Fannie Mae has transferred the credit risk on a $12 billion pool of mortgages to reinsurers.

The two deals, Credit Insurance Risk Transfer 2015-4 and Credit Insurance Risk Transfer 2015-5, are the first in this program to provide reinsurance on a pool of only 30-year fixed-rate loans with loan-to-value ratios of over 80%.

The loans were acquired by Fannie Mae from September through December of 2013 and April through December 2014.

Participants in the two deals include a multiline insurer and multiple reinsurers.

Both deals became effective Oct. 1.

In CIRT-2015-4, Fannie Mae retains risk for the first 50 basis points of loss on a $7.4 billion pool of loans. If this $37 million retention layer were exhausted, reinsurers would cover the next 250 basis points of loss on the pool, up to a maximum coverage of approximately $185 million.

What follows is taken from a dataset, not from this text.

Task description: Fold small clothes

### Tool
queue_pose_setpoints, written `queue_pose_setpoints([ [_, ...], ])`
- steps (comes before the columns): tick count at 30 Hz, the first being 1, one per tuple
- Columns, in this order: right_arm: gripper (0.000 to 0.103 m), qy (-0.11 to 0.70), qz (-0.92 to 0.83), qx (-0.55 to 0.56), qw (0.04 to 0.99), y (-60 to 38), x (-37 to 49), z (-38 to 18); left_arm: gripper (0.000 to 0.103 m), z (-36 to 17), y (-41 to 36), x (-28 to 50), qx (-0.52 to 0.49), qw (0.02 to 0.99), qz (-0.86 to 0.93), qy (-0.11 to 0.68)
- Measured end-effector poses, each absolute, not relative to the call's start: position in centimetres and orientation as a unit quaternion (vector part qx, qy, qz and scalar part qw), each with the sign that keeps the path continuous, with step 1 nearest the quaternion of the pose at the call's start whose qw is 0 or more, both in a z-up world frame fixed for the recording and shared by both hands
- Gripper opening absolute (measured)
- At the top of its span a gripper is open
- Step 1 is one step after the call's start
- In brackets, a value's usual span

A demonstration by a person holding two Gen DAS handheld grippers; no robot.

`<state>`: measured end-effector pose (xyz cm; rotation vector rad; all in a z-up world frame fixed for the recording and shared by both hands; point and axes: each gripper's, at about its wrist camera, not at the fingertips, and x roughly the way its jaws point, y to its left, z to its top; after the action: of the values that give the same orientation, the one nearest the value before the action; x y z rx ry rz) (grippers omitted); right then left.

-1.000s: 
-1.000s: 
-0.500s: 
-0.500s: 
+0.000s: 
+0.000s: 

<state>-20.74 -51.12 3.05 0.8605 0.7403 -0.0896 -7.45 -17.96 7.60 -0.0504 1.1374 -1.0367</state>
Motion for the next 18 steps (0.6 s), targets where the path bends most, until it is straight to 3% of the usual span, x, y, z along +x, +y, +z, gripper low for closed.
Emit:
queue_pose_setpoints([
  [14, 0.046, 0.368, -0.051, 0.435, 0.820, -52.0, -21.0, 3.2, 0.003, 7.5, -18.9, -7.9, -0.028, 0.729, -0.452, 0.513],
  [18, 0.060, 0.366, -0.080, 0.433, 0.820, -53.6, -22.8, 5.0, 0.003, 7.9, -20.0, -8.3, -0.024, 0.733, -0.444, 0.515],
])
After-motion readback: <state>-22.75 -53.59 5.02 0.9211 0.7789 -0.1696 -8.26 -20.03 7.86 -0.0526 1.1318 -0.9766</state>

In CIRT-2015-5, Fannie Mae retains risk for the first 50 basis points of loss on a $4.9 billion pool of loans. If this $24 million retention layer were exhausted, the insurer would cover the next 250 basis points of loss on the pool, up to a maximum coverage of approximately $121 million.

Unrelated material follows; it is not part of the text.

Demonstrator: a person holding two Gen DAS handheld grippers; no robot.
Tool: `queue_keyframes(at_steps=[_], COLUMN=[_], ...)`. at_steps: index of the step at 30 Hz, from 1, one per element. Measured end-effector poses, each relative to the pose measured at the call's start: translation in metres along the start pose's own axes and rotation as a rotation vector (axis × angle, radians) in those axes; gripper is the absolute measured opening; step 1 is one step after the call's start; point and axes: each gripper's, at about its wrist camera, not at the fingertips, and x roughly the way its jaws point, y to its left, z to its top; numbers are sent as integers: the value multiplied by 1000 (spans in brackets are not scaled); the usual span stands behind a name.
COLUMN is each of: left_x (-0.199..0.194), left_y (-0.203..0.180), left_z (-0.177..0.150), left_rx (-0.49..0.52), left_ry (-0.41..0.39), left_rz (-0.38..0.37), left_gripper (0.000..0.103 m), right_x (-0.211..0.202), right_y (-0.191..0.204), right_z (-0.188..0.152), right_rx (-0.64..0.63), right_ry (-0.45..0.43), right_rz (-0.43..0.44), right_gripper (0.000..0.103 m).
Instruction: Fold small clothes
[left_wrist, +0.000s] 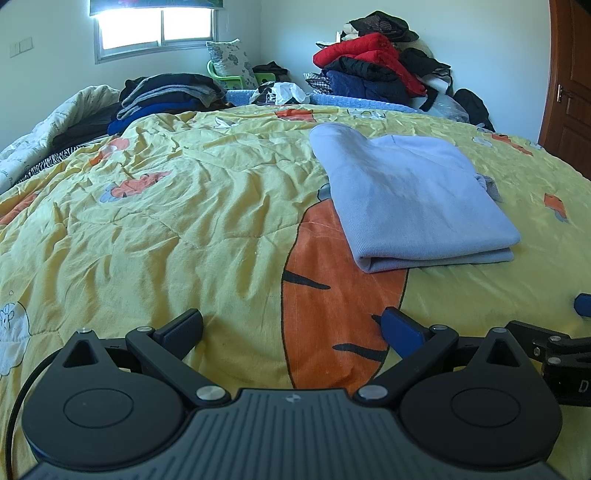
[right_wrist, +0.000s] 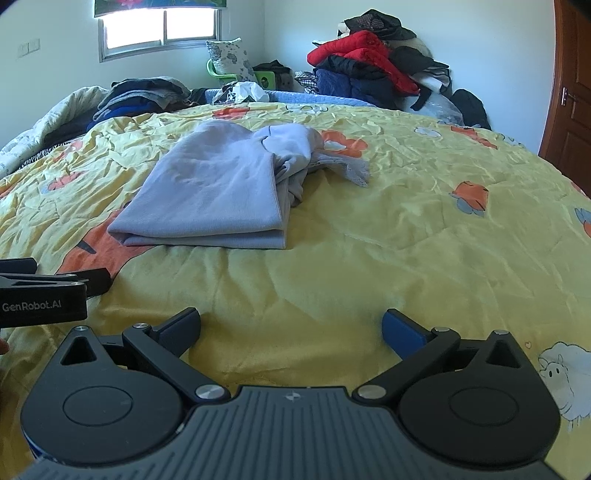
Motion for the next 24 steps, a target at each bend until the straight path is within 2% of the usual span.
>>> queue_keyframes(at_steps=[24], left_x=[-1], left_y=[1], left_z=[-1], left_rx=[1], left_ry=[1], left_rz=[0], left_gripper=[103], right_x=[-1], right_y=[2], right_z=[0], right_rx=[9], right_ry=[-6], right_rz=[-6], right_gripper=[102])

In both deals, coverage is provided based upon actual losses for a term of 10 years.

Depending upon the pay down of the insured pool and the amount of insured loans that become seriously delinquent, the aggregate coverage amount may be reduced at the three-year anniversary and each anniversary of the effective date thereafter. The coverage may be canceled by Fannie Mae at any time on or after the five-year anniversary of the effective date by paying a cancellation fee.

Fannie Mae is mandated by its regulator to transfer the credit risk of mortgages that it insures to the capital markets in order to avoid putting taxpayers on the hook for losses. Through CIRT, it has acquired more than $800 million of insurance coverage on over $32 billion of loans this year.

By the end of 2015, Fannie Mae anticipates it will have transferred a portion of the credit risk on approximately a half-trillion dollars in single-family mortgages through all of its credit risk transfer efforts, including CIRT, its Connecticut Avenue Securities program and other forms of risk transfer.